» **PROBLEM STATEMENT**:
The expected output is exactly the lines below, starting at the line with "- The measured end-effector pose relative" and ending at the line with "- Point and", both included; no other line belongs in it.

(Dataset items)
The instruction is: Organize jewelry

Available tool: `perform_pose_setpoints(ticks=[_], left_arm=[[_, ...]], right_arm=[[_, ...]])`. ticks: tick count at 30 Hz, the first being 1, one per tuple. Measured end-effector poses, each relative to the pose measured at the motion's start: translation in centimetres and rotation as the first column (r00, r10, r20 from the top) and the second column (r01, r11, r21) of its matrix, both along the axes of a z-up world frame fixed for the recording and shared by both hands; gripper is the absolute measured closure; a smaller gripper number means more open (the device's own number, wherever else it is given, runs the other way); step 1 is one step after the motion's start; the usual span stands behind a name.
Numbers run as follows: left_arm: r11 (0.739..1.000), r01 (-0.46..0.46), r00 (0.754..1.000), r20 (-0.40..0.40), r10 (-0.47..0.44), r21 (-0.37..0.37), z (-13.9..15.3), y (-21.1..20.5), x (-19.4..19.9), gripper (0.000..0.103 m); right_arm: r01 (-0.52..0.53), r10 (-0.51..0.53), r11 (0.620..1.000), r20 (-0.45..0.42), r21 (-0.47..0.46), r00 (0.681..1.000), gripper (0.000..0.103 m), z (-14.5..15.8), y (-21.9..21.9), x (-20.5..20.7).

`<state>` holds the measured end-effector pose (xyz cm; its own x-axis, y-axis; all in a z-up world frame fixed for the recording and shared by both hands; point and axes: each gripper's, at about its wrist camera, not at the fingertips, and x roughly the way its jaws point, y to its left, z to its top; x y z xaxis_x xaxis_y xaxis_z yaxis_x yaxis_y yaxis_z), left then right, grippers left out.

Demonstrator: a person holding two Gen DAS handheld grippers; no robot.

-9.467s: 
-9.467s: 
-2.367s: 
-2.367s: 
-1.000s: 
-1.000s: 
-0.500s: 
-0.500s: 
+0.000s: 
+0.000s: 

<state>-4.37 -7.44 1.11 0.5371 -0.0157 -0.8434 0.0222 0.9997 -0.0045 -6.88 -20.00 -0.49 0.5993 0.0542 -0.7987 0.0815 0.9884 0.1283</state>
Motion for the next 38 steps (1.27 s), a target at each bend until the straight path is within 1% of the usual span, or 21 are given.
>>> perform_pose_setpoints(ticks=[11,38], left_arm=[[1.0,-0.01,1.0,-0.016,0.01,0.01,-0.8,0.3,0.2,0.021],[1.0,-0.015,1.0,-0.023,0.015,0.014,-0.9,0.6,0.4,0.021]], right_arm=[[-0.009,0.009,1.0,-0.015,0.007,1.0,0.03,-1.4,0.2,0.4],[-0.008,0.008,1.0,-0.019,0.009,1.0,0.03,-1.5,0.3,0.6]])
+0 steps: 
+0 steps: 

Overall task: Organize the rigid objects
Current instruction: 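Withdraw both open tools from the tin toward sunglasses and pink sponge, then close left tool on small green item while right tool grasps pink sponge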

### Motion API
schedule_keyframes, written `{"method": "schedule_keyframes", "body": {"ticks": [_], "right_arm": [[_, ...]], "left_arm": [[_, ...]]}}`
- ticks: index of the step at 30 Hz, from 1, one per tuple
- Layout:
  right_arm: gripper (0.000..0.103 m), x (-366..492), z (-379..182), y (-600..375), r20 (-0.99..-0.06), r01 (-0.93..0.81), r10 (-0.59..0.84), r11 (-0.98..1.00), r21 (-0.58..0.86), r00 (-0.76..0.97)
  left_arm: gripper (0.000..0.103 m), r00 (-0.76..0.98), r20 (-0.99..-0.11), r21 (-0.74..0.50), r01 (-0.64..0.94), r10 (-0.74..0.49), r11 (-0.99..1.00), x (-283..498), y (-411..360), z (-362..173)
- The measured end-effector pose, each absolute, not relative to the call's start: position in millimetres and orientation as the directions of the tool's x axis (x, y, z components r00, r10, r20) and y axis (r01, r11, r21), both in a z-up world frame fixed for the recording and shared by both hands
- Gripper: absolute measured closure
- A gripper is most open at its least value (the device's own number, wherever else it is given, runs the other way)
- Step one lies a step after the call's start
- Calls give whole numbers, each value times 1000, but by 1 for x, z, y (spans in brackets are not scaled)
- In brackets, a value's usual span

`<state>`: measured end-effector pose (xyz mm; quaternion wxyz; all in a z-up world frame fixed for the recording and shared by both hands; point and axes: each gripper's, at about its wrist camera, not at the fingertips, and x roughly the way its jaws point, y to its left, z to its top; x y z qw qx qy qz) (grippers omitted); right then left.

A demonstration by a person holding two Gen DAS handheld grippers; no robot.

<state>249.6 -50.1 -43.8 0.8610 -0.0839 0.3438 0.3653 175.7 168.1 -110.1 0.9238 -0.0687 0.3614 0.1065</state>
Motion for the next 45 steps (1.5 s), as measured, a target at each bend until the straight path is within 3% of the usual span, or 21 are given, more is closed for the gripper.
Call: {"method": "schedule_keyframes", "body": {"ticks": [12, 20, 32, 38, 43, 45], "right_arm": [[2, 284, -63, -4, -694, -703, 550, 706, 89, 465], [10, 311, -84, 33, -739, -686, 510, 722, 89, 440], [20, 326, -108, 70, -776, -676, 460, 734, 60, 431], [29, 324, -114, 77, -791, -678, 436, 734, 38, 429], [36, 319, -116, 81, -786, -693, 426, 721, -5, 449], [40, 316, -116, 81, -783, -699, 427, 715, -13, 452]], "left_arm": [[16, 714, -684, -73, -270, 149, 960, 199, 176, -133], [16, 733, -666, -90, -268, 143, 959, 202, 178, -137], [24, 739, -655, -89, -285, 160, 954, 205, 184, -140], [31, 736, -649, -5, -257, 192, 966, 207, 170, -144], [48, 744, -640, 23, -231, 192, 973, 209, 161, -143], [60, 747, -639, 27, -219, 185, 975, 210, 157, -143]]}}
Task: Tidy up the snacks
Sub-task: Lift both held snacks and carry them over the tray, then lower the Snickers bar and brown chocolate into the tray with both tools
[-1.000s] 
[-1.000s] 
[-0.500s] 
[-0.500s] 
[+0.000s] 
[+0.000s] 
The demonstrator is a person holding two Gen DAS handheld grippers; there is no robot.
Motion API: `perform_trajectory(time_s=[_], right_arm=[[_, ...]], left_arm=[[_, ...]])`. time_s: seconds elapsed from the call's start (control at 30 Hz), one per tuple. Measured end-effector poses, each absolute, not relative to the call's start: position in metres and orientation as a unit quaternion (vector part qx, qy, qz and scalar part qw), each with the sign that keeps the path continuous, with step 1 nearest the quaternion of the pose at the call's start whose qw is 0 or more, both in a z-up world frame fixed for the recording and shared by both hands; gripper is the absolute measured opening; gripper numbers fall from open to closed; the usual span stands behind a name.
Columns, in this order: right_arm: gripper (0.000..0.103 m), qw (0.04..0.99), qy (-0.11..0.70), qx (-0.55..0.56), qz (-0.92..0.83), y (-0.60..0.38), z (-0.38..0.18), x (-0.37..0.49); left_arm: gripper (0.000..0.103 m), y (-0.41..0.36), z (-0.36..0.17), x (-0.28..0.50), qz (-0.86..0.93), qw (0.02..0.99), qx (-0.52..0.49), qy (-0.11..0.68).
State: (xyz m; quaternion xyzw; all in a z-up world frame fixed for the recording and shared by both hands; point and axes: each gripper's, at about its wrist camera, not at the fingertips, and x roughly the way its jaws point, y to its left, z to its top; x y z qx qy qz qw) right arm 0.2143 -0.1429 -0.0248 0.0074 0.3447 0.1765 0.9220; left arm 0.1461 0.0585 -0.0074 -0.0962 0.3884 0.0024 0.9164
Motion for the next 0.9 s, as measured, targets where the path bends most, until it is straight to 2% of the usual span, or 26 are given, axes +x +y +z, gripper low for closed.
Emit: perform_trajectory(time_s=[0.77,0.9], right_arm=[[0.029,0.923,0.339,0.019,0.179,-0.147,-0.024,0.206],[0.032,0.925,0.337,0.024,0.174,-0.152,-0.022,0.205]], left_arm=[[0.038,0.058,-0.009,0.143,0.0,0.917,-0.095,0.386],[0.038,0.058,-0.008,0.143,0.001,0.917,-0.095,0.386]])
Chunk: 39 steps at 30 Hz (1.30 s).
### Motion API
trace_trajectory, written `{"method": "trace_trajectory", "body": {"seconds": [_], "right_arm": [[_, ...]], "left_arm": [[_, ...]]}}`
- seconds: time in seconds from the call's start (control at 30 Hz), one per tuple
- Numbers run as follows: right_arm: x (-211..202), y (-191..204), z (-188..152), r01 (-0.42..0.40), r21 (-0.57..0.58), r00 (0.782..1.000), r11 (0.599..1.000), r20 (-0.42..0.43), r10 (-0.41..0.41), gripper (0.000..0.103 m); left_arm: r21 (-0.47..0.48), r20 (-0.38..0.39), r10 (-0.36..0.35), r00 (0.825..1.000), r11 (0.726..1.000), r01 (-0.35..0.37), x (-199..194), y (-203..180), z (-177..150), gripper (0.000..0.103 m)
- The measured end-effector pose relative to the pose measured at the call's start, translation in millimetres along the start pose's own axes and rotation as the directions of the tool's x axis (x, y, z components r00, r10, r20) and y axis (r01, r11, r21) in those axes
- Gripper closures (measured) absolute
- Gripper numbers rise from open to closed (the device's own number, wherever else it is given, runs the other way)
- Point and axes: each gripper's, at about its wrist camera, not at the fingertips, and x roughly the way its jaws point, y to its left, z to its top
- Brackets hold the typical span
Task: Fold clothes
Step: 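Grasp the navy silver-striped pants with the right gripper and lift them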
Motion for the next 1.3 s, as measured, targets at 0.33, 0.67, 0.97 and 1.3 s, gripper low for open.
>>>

» **TASK OUTPUT**:
- The measured end-effector pose relative to the pose measured at the call's start, translation in millimetres along the start pose's own axes and rotation as the directions of the tool's x axis (x, y, z components r00, r10, r20) and y axis (r01, r11, r21) in those axes
- Gripper closures (measured) absolute
- Gripper numbers rise from open to closed (the device's own number, wherever else it is given, runs the other way)
- Point and axes: each gripper's, at about its wrist camera, not at the fingertips, and x roughly the way its jaws point, y to its left, z to its top

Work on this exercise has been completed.